» The task
Give back the full listing exactly, setting the pictures aside.

» Data shown
======
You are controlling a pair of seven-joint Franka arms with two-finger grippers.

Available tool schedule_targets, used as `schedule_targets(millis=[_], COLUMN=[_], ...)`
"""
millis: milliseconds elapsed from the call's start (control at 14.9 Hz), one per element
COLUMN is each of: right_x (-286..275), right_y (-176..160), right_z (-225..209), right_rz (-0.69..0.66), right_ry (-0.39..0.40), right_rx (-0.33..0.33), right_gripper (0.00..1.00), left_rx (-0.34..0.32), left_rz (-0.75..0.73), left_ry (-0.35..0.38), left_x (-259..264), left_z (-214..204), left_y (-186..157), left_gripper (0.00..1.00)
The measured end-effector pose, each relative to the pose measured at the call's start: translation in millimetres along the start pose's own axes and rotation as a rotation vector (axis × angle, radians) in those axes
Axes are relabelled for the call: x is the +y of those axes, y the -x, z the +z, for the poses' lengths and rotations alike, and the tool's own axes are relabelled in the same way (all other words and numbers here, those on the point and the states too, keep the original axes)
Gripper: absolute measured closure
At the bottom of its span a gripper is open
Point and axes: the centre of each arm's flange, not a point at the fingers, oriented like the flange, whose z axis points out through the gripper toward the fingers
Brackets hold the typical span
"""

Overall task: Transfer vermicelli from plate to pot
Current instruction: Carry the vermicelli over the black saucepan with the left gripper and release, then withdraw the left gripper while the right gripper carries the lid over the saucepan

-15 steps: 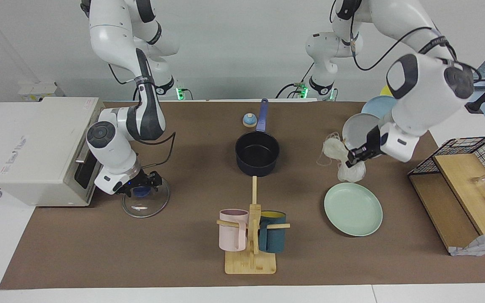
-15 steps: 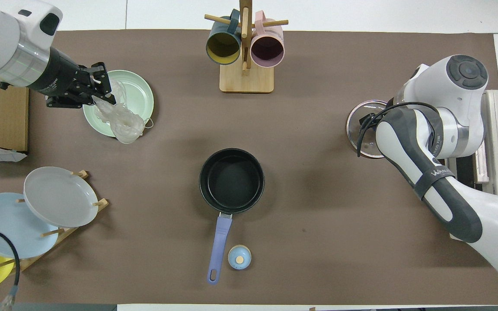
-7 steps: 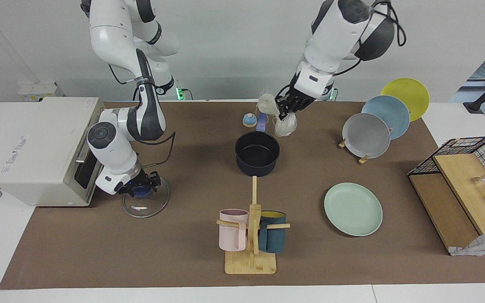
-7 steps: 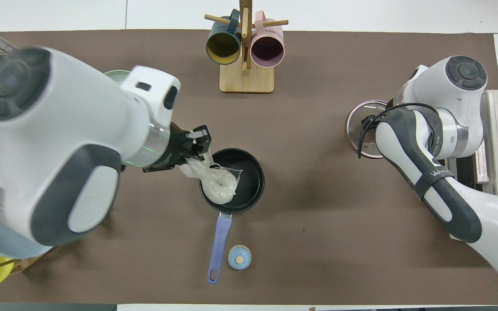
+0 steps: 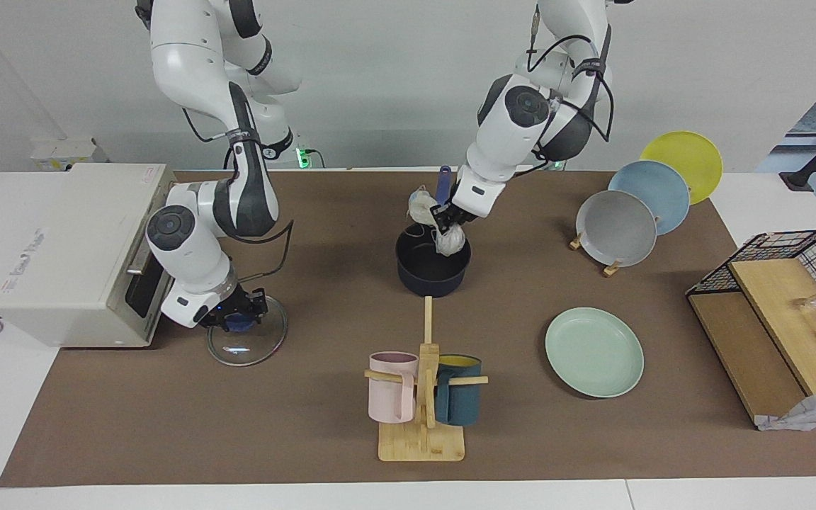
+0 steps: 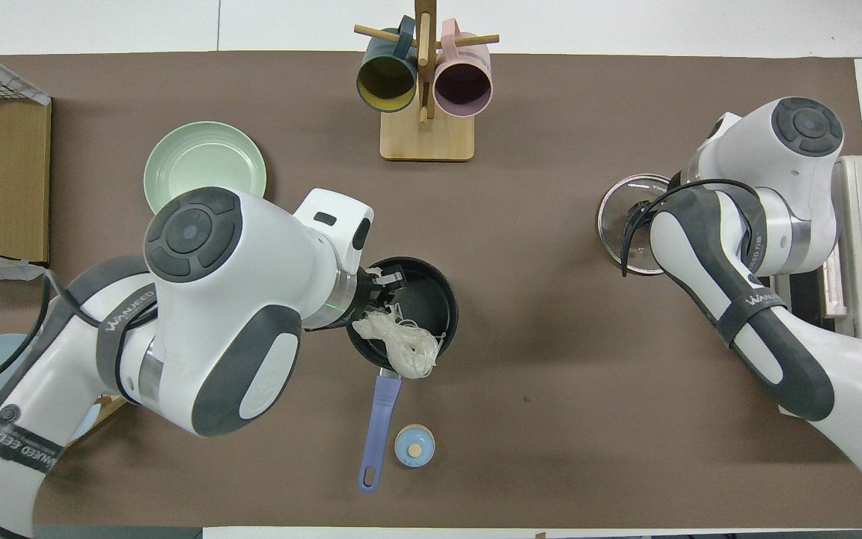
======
» Task answer
You are controlling a pair of seven-joint Franka arms with two-finger grippers.

Available tool schedule_targets, used as `schedule_targets(millis=[_], COLUMN=[_], ...)`
"""
millis: milliseconds elapsed from the call's start (control at 14.9 Hz), one per element
COLUMN is each of: right_x (-286..275), right_y (-176..160), right_z (-225..209), right_rz (-0.69..0.66), right_ry (-0.39..0.40), right_rx (-0.33..0.33), right_gripper (0.00..1.00), left_rx (-0.34..0.32), left_rz (-0.75..0.73), left_ry (-0.35..0.38), left_x (-259..264), left_z (-214..204), left_y (-186..157), left_gripper (0.00..1.00)
The measured end-effector pose, each relative to the pose measured at the call's start: translation in millimetres along the start pose's own axes and rotation as a rotation vector (axis × angle, radians) in those axes
Axes are relabelled for the call: x is the +y of those axes, y the -x, z the +z, for the poses' lengths and rotations alike, and the tool's own axes are relabelled in the same way (all other words and numbers here, those on the point and the states too, keep the original axes)
Gripper: absolute measured closure
At the bottom of its span a gripper is open
Point and axes: the centre of each arm's flange, not a point at the fingers, oriented like the flange, whose z axis points out through the gripper toward the fingers
Brackets hold the typical span
"""

Overall task: Transfer vermicelli from plate to pot
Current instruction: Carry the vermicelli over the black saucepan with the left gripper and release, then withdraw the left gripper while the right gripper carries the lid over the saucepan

-15 steps: 
-15 steps: 
-7 steps: 
-7 steps: 
+0 steps: 
+0 steps: 

No more output remains.